[Directions]: If a line in the records contains the string "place", show that line.

[Records drawn from a dataset]
↓

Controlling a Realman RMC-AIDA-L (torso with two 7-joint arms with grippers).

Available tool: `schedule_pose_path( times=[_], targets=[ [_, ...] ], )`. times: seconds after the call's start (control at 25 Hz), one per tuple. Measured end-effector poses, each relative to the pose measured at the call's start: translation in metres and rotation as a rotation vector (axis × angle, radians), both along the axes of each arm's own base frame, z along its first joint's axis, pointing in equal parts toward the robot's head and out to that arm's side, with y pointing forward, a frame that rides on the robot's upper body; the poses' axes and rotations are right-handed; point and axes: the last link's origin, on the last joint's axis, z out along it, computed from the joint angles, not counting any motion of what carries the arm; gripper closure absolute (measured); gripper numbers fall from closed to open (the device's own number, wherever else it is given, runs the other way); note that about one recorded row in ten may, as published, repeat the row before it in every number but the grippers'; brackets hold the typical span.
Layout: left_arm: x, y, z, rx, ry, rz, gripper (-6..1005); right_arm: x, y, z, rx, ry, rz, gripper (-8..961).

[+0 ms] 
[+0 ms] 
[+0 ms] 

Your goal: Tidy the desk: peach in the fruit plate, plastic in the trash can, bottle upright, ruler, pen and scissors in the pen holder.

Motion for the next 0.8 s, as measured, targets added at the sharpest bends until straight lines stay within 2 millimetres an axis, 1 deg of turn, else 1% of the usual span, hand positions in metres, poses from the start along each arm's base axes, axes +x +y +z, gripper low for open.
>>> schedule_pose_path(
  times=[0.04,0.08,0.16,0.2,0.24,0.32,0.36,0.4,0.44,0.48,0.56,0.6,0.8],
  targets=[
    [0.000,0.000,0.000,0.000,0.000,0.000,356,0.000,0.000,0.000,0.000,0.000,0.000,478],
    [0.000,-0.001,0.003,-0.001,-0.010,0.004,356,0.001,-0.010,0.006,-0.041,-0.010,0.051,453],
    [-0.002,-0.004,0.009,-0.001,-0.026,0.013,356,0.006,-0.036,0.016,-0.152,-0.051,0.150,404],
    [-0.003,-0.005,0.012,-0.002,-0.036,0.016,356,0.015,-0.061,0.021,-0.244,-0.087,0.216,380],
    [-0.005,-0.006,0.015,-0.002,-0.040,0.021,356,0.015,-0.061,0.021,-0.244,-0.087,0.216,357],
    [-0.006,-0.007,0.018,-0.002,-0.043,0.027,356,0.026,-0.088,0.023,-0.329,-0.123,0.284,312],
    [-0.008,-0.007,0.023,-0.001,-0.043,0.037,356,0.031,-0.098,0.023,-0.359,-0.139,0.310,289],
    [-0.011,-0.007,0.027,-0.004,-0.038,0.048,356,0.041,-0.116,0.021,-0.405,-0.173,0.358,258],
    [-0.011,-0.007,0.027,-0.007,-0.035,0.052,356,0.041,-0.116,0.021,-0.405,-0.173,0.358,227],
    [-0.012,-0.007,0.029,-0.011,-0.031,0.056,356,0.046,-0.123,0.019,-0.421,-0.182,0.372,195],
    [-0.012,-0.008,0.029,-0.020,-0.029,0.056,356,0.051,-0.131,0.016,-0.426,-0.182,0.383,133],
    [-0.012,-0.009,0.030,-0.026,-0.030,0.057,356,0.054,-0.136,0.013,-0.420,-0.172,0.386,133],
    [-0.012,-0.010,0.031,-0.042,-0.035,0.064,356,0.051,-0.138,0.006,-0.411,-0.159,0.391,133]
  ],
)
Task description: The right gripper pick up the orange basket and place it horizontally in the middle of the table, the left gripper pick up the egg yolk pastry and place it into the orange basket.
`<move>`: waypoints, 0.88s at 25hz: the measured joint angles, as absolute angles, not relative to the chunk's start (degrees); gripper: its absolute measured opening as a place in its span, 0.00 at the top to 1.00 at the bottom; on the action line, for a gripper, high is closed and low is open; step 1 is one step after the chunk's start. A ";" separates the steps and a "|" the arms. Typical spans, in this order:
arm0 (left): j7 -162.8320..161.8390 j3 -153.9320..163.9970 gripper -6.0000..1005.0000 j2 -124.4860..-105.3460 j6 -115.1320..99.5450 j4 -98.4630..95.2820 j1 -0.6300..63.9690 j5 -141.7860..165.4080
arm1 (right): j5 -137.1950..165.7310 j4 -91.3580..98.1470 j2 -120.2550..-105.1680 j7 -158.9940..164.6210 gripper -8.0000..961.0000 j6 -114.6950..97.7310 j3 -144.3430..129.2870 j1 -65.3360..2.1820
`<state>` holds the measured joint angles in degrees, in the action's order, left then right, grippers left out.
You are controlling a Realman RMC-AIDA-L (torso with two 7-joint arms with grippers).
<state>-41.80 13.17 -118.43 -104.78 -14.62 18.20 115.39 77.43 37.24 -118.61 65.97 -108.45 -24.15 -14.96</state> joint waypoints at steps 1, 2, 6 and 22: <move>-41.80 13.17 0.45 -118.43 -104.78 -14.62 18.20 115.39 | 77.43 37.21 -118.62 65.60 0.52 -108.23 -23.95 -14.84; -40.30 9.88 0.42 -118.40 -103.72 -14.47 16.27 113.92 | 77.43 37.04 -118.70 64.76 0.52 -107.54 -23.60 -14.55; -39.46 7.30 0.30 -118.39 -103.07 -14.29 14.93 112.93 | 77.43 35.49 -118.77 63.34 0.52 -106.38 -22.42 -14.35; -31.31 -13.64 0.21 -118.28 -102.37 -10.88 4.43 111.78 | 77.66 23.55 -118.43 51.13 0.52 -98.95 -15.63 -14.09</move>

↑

[Reply to the exercise]:
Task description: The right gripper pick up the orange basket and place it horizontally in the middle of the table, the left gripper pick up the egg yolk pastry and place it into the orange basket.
`<move>`: waypoints, 0.88s at 25hz: the measured joint angles, as absolute angles, not relative to the chunk's start (degrees); gripper: its absolute measured opening as a place in its span, 0.00 at the top to 1.00 at the bottom; on the action line, for a gripper, high is closed and low is open; step 1 is one step after the chunk's start. A ";" separates the steps and a "|" the arms. Typical spans, in this order:

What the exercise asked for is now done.